:: Aim of the task ::
Leave the pictures out and return every line below exactly.

+++++

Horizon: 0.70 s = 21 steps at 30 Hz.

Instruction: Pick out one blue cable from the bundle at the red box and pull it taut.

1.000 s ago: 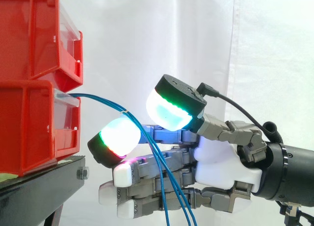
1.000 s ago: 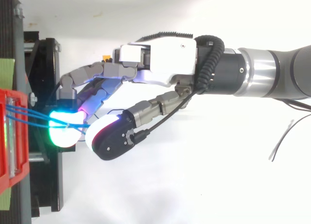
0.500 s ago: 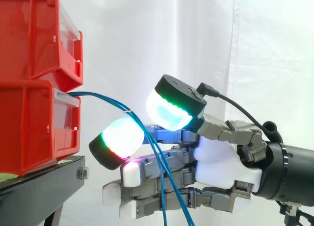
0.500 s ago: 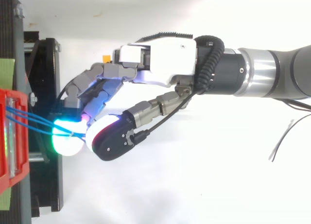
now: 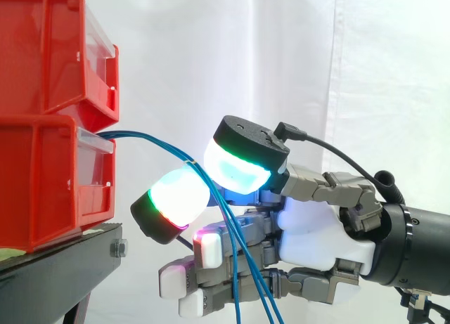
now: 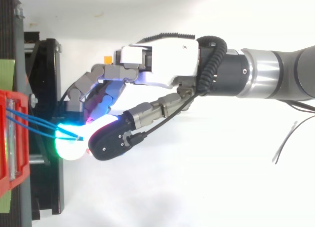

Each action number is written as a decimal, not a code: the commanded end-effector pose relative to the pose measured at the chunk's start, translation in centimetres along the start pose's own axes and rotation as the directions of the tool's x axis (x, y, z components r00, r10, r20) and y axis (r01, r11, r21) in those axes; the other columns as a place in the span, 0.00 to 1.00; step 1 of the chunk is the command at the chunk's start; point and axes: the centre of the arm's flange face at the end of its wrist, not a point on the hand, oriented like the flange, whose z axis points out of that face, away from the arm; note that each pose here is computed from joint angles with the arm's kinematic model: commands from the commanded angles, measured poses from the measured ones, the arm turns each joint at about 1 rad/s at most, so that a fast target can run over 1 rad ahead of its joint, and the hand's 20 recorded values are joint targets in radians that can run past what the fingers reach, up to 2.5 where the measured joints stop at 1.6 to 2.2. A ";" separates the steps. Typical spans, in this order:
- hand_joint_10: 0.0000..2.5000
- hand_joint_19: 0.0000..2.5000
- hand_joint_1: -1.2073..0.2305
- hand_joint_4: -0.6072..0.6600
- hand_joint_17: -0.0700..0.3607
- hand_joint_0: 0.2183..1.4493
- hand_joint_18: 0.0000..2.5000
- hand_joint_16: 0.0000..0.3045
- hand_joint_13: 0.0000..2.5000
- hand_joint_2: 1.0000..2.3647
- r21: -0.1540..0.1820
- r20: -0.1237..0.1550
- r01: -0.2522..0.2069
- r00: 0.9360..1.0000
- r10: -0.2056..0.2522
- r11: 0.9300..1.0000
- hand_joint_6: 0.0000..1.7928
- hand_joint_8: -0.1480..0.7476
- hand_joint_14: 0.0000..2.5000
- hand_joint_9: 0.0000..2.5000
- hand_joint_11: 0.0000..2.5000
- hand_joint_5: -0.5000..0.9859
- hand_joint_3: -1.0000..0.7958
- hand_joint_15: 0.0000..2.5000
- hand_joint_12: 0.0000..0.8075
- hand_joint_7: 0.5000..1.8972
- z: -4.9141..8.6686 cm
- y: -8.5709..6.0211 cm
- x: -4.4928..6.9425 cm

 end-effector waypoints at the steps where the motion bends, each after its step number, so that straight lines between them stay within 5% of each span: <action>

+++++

:: Task response ::
Horizon: 0.70 s = 21 steps at 30 Hz.

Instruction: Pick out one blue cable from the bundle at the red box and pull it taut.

1.000 s ago: 
1.000 s ago: 
0.500 s ago: 
0.500 s ago: 
now: 
now: 

Each action number is written as a decimal, not a code: the commanded end-effector pose relative to the pose measured at the chunk's start, translation in centimetres along the start pose's own axes and rotation as the directions of the tool's x axis (x, y, z components r00, r10, r20) and y axis (r01, r11, r21) in those axes; the other columns as a place in the span, 0.00 to 1.00; step 1 of the chunk is the command at the chunk's start; point and axes: the centre of the arm's flange face at the end of its wrist, not a point on the hand, oriented like the flange, whose z axis points out of that face, away from the arm; note that each pose here is computed from joint angles with the arm's kinematic model: commands from the commanded angles, measured poses from the measured ones, the arm turns each joint at about 1 rad/s at most, so that a fast target can run over 1 rad ahead of its joint, and the hand's 20 recorded values are joint targets in radians that can run past what the fingers reach, up to 2.5 where the measured joints stop at 1.6 to 2.2. A ";" separates the steps. Typical spans, in this order:
- hand_joint_10: 0.0000..2.5000
- hand_joint_19: 0.0000..2.5000
- hand_joint_1: -1.2073..0.2305
- hand_joint_4: -0.6072..0.6600
- hand_joint_17: -0.0700..0.3607
- hand_joint_0: 0.2183..1.4493
- hand_joint_18: 0.0000..2.5000
- hand_joint_16: 0.0000..0.3045
- hand_joint_13: 0.0000..2.5000
- hand_joint_2: 1.0000..2.3647
- r21: -0.1540..0.1820
- r20: -0.1237..0.1550
- r01: -0.2522..0.2069
- r00: 0.9360..1.0000
- r10: -0.2056..0.2522
- r11: 0.9300..1.0000
- hand_joint_6: 0.0000..1.7928
- hand_joint_8: -0.1480..0.7476
- hand_joint_14: 0.0000..2.5000
- hand_joint_9: 0.0000..2.5000
- hand_joint_11: 0.0000..2.5000
- hand_joint_5: -0.5000..0.9859
- hand_joint_3: -1.0000..0.7958
- hand_joint_15: 0.0000..2.5000
- hand_joint_12: 0.0000..0.8075
- hand_joint_7: 0.5000..1.8972
- z: -4.9141..8.6686 cm
- y: -8.5709..6.0211 cm
- x: -4.4928..6.9425 cm

 end-effector waypoints at the steps where the motion bends, each after its step number, so that straight lines between them stay within 5% of each span: <action>

That finishes the output for this exercise.